- Born: 1941 (age 84–85)
- Occupations: Professor, author

Academic background
- Alma mater: Colby College (B.A.); Duke University (M.A., Ph.D.);

Academic work
- Institutions: Virginia Commonwealth University

= David G. Bromley =

American academic and sociologist (born 1941)

David G. Bromley (born 1941) is a professor of sociology at Virginia Commonwealth University, Richmond, VA and the University of Virginia, Charlottesville, VA, specialized in sociology of religion and the academic study of new religious movements. He has written extensively about cults, new religious movements, apostasy, and the anti-cult movement.

== Education and career ==
Bromley received his B.A. in sociology (1963) from Colby College. He then obtained his M.A. (1966) and Ph.D. (1971) from Duke University.

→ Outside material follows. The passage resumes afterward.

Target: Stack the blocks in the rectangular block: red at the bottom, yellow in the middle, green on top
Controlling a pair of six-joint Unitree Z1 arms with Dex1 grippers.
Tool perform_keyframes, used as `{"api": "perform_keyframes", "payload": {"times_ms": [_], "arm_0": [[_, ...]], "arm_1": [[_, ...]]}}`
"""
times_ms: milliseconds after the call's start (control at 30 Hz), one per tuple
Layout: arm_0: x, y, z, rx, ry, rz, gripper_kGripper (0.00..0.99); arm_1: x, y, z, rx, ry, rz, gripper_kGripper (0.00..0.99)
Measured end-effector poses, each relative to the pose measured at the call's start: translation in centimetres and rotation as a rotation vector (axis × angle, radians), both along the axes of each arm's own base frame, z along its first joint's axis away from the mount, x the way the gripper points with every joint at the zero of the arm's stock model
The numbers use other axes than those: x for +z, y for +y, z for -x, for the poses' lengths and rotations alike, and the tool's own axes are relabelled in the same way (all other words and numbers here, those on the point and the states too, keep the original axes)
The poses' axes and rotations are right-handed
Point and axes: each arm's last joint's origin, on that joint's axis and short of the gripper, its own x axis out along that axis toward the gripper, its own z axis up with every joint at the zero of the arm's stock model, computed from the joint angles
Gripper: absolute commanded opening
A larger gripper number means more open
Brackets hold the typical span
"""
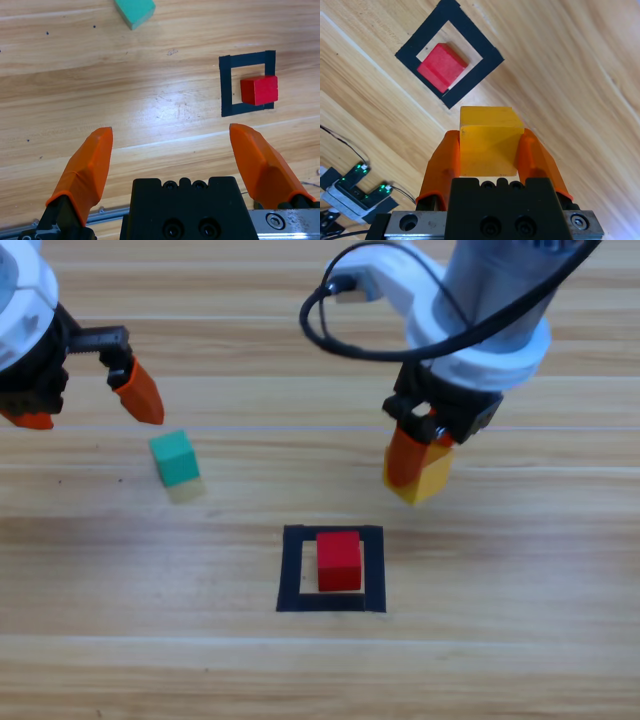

He began his professional teaching career at the University of Virginia, where he taught from 1968 to 1974. He then taught at the University of Texas at Austin (1976–1980), and University of Hartford (1980–1983). Since 1983 he has held his professorial post at the University of Virginia and also at Virginia Commonwealth University.

His primary area of teaching and research is sociology of religion, with a specialization in the academic study of new religious movements. He was also director of the Institute for Social Research at the University of Hartford and chairman of Department of Sociology and Anthropology at the University of Virginia.

From 1992 to 1995, Bromley was the editor of the Journal for the Scientific Study of Religion, published by the Society for the Scientific Study of Religion, and was between 1991 and 2003 one of the editors of Religion and the Social Order, an annual serial published by the Association for the Sociology of Religion.

Regarding the definition of new religious movements, Bromley distinguishes them from other religious groups based on the concept of "alignment" with both dominant social institutions and dominant cultural patterns in a given society. While dominant religious groups are aligned with both, sectarian religious groups reject the dominant social institutions but at the same time accept at least some of the dominant cultural patterns. New religious movements reject both dominant social institutions and cultural patterns, and are in turn rejected by mainline institutions and cultural agencies as cults. For instance, according to Bromley the Amish are a sectarian religious group rather than a new religious movement because they operate outside the dominant institutions of modern society, yet accept key elements of the dominant Christian cultural pattern.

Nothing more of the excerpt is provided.